Task goal —
Given the material below, return only the lines starting at the line with "microwave oven can" and ending at the line with "Study the scene above and determine whether any black", exactly as they appear.

[Provided entries — start]

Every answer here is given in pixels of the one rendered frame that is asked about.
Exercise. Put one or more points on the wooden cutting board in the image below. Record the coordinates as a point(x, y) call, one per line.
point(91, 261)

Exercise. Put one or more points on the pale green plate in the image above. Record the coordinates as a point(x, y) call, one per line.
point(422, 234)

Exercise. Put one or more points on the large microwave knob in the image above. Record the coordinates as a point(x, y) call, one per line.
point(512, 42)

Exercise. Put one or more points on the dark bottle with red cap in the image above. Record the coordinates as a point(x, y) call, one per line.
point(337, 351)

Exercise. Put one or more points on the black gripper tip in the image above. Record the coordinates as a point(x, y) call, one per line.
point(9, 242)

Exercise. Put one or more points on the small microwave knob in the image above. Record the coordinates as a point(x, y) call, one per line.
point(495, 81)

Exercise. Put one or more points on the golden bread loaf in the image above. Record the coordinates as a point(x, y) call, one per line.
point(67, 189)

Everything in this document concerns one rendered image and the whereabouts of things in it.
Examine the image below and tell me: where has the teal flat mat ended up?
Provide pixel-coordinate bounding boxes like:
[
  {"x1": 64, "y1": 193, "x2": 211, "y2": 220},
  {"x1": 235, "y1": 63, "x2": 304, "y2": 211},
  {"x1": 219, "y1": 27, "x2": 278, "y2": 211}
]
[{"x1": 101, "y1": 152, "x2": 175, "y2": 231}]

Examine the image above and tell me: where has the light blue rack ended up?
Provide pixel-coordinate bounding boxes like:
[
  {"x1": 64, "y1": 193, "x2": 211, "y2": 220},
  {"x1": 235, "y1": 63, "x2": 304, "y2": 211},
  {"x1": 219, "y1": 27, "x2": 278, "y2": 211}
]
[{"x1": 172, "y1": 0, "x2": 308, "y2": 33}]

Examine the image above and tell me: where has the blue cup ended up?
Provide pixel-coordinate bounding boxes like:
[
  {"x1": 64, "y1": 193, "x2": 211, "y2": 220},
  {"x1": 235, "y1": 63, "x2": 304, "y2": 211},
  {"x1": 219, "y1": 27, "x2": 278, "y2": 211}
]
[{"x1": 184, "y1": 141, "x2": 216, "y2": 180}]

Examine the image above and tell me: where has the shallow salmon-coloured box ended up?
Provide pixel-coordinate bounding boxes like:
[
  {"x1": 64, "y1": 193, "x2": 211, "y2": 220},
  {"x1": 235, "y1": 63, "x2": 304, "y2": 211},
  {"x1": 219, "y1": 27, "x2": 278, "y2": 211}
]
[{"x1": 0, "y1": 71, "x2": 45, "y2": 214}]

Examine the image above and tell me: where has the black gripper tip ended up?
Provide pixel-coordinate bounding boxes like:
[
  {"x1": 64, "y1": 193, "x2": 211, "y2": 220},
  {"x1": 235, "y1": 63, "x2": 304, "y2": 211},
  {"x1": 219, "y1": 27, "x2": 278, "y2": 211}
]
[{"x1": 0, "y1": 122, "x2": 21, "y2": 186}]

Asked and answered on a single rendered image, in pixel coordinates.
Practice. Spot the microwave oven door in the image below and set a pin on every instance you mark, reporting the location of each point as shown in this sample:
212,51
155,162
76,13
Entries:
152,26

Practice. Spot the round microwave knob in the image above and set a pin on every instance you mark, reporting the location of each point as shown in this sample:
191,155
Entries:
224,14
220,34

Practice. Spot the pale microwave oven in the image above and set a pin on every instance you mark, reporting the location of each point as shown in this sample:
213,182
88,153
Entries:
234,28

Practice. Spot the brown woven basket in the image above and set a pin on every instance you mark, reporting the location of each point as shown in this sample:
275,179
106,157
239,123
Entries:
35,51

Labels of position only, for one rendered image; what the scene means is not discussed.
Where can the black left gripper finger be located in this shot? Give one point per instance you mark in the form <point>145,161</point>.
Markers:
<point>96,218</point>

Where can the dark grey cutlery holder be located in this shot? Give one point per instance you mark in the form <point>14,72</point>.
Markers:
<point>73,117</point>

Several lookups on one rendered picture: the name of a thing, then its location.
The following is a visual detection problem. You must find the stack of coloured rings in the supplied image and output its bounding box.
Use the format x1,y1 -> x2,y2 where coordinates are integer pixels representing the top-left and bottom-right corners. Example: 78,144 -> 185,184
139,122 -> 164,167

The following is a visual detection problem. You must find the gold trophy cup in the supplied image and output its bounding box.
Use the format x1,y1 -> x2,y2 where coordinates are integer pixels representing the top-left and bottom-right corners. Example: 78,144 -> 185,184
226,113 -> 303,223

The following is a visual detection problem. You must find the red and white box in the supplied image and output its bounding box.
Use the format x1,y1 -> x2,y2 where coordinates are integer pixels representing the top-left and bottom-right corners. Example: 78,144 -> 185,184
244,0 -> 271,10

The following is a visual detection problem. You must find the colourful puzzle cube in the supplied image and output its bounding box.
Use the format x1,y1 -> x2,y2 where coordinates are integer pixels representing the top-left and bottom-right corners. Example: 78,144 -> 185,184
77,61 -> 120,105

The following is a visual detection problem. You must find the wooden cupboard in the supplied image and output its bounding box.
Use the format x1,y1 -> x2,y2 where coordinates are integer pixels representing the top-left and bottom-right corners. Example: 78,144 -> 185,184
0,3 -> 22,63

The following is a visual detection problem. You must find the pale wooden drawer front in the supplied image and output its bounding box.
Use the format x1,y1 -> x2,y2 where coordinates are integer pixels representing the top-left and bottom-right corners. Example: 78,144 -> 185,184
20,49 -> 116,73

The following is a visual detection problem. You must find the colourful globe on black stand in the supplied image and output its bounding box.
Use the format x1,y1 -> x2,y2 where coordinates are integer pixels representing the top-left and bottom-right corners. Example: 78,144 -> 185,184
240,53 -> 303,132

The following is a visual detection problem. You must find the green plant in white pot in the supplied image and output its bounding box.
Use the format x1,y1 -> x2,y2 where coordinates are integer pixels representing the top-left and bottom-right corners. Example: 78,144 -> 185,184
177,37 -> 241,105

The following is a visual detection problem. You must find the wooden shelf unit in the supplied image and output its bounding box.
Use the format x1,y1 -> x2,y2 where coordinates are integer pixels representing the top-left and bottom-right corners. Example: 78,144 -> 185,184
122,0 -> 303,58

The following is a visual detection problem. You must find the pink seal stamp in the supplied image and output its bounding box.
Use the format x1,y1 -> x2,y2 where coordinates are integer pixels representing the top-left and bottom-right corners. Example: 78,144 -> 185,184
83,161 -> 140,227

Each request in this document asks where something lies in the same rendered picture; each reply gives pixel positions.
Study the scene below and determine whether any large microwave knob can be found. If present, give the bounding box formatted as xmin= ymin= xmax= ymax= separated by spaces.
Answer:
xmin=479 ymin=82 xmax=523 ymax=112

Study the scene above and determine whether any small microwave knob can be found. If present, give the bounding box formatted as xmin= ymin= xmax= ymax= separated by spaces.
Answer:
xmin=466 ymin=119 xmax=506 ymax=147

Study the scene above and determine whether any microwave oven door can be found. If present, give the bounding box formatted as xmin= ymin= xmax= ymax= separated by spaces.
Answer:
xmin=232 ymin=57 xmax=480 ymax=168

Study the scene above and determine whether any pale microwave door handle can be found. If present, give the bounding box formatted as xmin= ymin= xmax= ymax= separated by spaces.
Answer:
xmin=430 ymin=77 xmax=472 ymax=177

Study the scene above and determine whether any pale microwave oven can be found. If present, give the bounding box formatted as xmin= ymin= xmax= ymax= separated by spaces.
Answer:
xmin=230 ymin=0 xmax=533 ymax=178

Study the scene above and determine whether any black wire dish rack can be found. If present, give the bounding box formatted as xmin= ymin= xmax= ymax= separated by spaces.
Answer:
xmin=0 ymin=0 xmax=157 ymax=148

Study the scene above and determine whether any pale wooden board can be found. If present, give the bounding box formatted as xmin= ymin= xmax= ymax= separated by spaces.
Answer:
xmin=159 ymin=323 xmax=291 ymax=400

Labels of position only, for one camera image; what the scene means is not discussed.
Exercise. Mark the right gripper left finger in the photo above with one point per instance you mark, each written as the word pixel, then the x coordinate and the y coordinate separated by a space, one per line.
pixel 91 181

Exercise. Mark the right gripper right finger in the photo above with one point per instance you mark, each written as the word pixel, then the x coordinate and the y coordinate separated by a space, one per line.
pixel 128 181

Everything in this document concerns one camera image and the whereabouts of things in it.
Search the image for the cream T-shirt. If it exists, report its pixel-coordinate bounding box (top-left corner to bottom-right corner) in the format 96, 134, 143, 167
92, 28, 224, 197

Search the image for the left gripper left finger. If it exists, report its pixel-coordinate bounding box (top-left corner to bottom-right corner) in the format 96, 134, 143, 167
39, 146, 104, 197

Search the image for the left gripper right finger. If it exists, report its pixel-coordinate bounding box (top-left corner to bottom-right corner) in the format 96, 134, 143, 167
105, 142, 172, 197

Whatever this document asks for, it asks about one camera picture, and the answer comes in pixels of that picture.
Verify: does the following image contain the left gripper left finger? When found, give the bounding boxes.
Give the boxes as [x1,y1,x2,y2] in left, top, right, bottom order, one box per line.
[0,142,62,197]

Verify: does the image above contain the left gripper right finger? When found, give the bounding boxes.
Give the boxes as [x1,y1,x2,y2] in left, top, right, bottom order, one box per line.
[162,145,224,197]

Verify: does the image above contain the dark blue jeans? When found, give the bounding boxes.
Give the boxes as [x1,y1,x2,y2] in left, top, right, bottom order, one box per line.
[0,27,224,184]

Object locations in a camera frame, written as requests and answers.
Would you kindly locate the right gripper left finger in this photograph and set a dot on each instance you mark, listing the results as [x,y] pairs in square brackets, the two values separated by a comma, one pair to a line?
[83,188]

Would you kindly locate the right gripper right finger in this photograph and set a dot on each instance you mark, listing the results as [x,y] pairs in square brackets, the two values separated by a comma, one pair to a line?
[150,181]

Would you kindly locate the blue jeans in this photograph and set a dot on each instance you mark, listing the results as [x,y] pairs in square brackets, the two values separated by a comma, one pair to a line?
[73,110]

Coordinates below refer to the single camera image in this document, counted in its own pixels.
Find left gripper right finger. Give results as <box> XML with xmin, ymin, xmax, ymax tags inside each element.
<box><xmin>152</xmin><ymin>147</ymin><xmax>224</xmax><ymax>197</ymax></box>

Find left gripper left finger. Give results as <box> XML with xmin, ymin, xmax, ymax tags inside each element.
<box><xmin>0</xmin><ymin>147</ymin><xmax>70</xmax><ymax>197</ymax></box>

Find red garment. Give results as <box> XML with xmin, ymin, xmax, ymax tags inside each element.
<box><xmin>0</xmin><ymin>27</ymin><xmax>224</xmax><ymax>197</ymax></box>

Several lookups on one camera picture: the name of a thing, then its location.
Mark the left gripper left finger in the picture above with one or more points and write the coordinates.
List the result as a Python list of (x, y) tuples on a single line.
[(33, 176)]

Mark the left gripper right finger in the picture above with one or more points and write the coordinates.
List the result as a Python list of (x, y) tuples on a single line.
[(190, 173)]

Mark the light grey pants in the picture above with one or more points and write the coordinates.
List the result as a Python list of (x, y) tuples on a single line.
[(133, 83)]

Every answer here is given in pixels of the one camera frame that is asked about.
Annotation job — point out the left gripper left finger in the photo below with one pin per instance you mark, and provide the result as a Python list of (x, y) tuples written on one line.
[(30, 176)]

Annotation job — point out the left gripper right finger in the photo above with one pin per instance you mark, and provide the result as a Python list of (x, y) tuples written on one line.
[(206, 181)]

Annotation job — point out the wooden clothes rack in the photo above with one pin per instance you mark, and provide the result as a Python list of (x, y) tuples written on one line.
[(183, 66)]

[Provided entries — finish]

Result —
Study the scene above and determine whether any pale microwave oven can be found. If present, give the bounding box formatted as xmin= ymin= xmax= ymax= separated by spaces.
Answer:
xmin=230 ymin=0 xmax=533 ymax=178

Study the scene above and determine whether any black wire dish rack can be found. If present, give the bounding box formatted as xmin= ymin= xmax= ymax= separated by spaces.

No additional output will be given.